Parallel Batch Ingestion with SQL Input Source

Hello,

Suppose we set maxNumConcurrentSubTasks > 1

The doc here: https://druid.apache.org/docs/latest/ingestion/native-batch.html#parallel-task talks about Splittable Batch Input Source, I would like to know if Splittable means that the user should split the the data in advance and provide multiple files in the task, for example multiple sql queries in ioConfig.inputSource.sqls for example so the ingestions can run in parallel in multiple subtasks OR Druid can perform the splitting for us and run multiple subtasks even if we provide only one query in ioConfig.inputSource.sqls but we tweak tuningConfig.splitHintSpec to make it run multiple subtasks.

put another way, can we run multiple ingestion subtasks even if we provide one query in ioConfig.inputSource.sqls if we tweak tuningConfig.splitHintSpec ?

I’ve tested with multiple queries in ioConfig.inputSource.sqls, and multiple subtasks get created but I don’t get the point of tuningConfig.splitHintSpec.

Thanks,

Hey! The work that’s issued by the Overlord to each task that gets created is split up according to the ingestion source.

For Sql I believe it is split up into individual queries that you specify

“each worker task will read from one SQL query from the list of queries”
https://druid.apache.org/docs/latest/ingestion/native-batch.html#sql-input-source

Under that bit of the docs there’s also some useful hints for running Sql ingestion.

I agree - https://druid.apache.org/docs/latest/ingestion/native-batch.html#size-based-split-hint-spec is a bit confusing because it only says that it doesnt apply to http - let me know if the stuff above helps solve the issue first, and if not I can ask around to see whether splitHintSpec is even applicable to sql ingestion…

Thanks for your response, as I said, I’ve tested with multiple sql queries and multiple workers tasks got created as expected.

I agree - [https://druid.apache.org/docs/latest/ingestion/native-batch.html#size-based-split-hint-spec](https://druid.apache.org/docs/latest/ingestion/native-batch.html#size-based-split-hint-spec) is a bit confusing because it only says that it doesnt apply to http - let me know if the stuff above helps solve the issue first, and if not I can ask around to see whether splitHintSpec is even applicable to sql ingestion...

Yes, you’re right, I would like to know if we can use splitHintSpec for sql ingestion, I’ve tried to split one sql query, but it didn’t seem to work.

I’ll ask around amongst some peeps I know and see what comes back. Maybe a docs update needed…

Hey so yeah it looks like that’s a docs issue.

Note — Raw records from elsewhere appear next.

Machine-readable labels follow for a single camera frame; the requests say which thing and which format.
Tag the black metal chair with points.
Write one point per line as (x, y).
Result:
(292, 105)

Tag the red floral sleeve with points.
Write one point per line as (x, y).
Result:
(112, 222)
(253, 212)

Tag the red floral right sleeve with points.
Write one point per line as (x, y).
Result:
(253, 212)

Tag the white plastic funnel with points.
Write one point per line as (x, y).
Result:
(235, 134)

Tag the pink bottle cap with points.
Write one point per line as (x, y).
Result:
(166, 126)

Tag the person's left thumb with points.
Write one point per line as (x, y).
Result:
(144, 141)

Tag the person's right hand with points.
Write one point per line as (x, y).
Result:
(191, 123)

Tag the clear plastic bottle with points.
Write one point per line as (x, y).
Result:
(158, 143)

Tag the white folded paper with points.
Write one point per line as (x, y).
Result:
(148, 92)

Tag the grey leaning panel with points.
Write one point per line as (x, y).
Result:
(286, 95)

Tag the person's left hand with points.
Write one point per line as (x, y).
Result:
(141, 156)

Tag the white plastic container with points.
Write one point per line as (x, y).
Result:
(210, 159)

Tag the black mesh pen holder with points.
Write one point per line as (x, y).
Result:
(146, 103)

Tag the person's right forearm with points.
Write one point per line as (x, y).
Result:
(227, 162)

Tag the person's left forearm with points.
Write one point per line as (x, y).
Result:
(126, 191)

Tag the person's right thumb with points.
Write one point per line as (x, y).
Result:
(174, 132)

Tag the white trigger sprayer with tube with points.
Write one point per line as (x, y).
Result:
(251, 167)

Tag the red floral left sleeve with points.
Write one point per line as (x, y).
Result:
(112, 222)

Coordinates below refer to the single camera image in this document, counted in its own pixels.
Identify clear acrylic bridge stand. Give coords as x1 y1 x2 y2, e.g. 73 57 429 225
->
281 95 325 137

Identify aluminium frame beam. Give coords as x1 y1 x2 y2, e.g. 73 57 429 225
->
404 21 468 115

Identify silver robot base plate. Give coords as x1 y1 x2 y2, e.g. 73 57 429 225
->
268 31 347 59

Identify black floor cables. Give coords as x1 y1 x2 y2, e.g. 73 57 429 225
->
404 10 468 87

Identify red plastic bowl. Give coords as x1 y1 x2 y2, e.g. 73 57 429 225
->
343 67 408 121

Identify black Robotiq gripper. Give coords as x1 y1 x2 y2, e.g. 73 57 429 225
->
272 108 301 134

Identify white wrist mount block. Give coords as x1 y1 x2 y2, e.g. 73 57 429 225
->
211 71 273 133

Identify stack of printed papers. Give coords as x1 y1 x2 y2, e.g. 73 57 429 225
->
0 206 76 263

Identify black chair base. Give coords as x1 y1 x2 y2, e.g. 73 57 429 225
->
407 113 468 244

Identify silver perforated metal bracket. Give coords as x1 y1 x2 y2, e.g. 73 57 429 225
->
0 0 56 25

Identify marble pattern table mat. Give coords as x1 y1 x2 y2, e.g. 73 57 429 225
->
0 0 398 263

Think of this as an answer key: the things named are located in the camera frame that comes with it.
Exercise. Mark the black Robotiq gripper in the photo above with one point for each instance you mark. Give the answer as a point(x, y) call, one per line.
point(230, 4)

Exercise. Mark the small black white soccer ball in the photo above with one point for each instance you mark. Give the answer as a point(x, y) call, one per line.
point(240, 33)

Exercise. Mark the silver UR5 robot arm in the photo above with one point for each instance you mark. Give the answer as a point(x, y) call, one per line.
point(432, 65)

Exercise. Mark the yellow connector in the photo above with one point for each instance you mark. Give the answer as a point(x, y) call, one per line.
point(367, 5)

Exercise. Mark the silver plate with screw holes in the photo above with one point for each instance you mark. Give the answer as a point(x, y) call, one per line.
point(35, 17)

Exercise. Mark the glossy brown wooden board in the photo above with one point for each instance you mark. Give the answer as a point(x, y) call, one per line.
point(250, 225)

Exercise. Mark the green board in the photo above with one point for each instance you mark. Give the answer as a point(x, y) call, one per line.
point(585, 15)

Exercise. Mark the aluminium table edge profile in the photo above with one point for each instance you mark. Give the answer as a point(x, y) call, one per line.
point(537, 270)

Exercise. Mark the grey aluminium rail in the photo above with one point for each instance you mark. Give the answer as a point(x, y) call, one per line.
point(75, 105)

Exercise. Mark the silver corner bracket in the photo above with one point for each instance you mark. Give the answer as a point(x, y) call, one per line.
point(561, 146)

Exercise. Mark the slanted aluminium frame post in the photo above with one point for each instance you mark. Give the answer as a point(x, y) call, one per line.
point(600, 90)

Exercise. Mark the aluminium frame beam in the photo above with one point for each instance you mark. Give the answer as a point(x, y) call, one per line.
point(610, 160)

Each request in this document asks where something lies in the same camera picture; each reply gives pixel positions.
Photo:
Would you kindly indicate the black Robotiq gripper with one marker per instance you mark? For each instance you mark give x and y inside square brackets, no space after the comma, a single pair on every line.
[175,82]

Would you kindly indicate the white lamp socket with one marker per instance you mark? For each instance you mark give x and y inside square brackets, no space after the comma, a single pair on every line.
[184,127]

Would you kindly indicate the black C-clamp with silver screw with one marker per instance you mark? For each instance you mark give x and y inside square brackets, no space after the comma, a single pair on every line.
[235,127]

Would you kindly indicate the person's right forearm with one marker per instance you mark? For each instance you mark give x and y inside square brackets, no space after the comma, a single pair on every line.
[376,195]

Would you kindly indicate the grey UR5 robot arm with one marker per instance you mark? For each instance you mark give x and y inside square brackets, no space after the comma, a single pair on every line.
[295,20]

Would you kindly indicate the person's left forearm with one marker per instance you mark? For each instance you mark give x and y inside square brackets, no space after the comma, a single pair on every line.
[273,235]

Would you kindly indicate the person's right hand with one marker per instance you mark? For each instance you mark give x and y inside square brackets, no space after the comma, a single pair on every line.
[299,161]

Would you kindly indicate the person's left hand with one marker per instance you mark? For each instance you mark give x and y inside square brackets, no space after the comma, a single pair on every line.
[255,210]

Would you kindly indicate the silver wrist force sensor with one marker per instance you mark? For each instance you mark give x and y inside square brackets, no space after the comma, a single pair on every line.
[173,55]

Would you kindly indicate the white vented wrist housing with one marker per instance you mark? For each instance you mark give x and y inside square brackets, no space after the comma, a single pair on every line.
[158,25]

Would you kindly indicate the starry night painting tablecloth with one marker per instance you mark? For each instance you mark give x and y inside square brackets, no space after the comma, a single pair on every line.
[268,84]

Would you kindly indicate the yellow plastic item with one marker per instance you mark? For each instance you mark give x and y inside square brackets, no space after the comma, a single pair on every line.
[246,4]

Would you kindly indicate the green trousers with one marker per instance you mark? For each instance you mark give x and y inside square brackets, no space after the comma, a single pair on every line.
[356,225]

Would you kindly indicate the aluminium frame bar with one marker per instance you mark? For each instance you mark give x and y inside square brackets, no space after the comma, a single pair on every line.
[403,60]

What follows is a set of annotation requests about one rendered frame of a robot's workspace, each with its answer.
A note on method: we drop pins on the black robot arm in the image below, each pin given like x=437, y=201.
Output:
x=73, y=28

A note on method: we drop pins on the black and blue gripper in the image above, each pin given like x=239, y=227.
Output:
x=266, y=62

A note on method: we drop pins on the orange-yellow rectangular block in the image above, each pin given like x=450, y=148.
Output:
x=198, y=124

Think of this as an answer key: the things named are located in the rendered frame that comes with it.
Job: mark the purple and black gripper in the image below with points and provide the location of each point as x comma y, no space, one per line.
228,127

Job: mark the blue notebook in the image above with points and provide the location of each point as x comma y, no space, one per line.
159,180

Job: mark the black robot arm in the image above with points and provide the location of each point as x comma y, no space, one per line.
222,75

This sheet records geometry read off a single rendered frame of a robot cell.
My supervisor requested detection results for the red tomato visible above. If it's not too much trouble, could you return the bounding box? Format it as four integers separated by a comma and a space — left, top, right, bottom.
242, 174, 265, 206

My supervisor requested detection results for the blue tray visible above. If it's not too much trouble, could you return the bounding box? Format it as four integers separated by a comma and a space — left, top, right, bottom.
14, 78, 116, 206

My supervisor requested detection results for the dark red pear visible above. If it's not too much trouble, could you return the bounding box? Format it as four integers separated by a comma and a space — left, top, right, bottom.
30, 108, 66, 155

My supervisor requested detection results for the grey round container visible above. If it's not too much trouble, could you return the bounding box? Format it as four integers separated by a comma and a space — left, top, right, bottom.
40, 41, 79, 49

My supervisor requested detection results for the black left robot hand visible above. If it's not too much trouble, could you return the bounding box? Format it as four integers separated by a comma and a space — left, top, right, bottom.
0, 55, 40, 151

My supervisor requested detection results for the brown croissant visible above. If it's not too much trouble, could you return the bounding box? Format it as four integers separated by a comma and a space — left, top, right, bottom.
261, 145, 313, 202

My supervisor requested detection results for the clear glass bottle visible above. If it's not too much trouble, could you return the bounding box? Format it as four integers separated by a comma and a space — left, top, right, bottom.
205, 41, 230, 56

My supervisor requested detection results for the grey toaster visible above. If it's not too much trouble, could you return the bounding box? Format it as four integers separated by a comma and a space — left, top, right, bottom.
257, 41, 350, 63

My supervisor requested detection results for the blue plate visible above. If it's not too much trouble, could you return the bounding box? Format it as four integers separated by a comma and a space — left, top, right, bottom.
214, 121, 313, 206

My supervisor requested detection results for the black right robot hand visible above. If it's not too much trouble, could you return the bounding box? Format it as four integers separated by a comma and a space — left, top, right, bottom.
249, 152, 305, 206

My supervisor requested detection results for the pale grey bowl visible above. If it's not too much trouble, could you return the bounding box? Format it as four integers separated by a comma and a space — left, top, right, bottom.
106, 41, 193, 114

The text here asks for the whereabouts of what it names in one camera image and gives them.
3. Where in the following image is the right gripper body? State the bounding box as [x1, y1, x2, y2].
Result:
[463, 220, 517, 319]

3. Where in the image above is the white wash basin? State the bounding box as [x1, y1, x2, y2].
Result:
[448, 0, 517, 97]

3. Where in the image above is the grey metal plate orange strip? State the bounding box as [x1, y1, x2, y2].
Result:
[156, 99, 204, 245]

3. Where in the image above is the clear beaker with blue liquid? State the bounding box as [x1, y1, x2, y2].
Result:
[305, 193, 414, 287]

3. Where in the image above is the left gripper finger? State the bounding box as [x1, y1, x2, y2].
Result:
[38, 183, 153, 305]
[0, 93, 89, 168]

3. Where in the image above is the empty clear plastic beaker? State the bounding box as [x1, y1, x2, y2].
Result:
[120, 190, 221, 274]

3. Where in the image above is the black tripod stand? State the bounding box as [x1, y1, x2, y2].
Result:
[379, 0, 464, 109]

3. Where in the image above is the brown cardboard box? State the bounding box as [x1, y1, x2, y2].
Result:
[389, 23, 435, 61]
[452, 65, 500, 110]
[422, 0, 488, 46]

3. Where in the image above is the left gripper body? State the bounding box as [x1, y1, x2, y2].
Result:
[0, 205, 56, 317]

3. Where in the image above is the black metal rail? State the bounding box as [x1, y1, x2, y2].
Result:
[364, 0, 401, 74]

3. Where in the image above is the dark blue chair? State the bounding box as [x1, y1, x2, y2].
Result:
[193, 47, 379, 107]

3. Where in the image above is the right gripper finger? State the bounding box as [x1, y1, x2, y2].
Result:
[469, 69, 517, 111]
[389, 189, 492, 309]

“Not all batch InputSource implementations consider the SplitHintSpec (the SqlInputSource and HttpInputSource are examples that will ignore anything set there) and split solely based on sqls in the case of SqlInputSource and uris in the case of HttpInputSource.”

Those docs do need updating I think…

Thanks for your confirmation, it’s much clearer now.

Do you want me to rectify the documentation or will you take care of it?